### TASK INSTRUCTIONS
Reproduce every line in the listing that contains the word "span".
═══ MATERIAL PROVIDED ═══
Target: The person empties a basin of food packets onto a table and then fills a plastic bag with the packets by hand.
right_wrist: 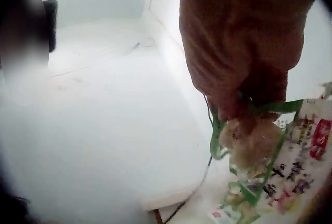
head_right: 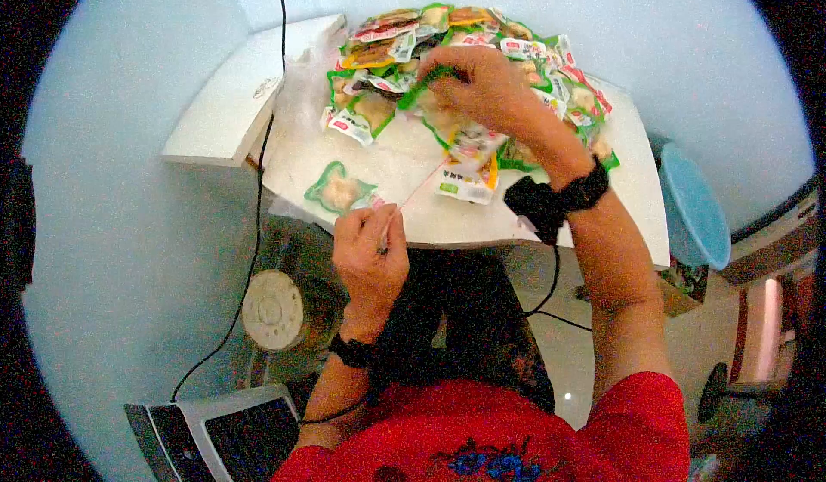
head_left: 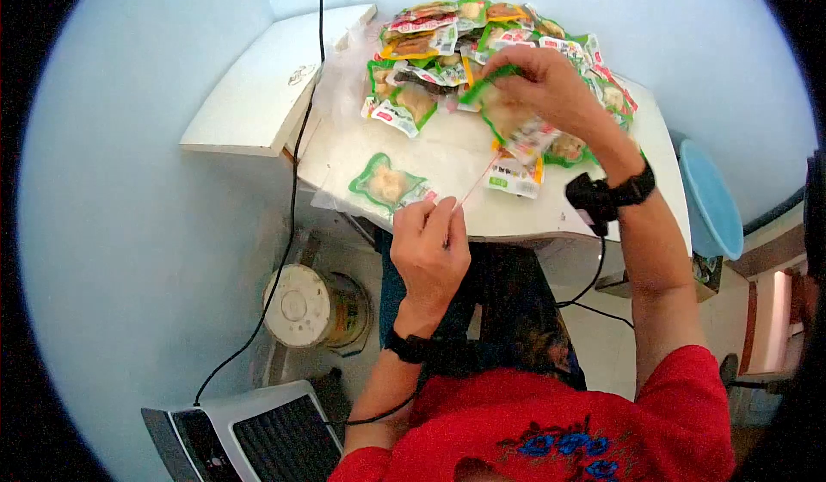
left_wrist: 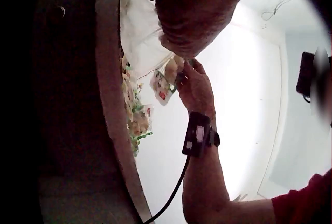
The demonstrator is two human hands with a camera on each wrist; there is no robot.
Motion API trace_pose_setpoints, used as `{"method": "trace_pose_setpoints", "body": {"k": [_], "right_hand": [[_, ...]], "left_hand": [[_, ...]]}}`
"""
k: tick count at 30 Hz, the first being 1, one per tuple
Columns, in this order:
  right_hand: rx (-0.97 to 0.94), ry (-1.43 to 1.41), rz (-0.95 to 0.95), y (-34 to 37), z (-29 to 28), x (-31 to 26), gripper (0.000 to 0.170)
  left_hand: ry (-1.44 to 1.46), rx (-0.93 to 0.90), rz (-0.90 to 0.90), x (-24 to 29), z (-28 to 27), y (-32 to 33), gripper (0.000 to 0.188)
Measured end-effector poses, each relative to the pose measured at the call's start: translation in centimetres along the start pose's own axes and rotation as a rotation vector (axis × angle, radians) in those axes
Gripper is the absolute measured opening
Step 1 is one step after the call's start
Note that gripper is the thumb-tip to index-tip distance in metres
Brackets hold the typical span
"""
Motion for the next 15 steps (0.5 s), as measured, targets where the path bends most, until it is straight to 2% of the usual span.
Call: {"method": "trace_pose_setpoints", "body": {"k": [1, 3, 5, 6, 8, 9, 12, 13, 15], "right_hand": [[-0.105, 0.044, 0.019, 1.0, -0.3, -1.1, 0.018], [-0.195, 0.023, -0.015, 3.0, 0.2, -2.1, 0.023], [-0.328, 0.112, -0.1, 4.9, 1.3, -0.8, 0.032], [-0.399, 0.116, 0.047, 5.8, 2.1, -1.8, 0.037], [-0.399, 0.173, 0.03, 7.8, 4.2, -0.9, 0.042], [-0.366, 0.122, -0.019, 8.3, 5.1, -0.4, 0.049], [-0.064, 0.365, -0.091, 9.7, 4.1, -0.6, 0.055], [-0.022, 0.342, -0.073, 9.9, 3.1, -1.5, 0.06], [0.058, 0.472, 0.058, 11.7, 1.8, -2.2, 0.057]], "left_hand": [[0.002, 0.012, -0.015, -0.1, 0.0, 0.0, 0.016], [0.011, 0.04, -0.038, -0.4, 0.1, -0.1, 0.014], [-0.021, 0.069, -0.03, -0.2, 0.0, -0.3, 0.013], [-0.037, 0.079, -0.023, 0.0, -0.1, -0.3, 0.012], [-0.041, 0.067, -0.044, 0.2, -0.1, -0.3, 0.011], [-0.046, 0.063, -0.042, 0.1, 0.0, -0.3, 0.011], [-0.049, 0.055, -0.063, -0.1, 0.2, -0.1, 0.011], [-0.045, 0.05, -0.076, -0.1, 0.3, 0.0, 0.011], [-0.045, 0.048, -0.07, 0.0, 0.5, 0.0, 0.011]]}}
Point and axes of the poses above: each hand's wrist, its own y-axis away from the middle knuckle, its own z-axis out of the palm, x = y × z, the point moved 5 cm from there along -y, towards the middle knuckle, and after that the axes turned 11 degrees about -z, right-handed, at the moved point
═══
### EXERCISE RESULT
Brackets hold the typical span
Motion for the next 15 steps (0.5 s), as measured, targets where the path bends most, until it is straight to 2% of the usual span.

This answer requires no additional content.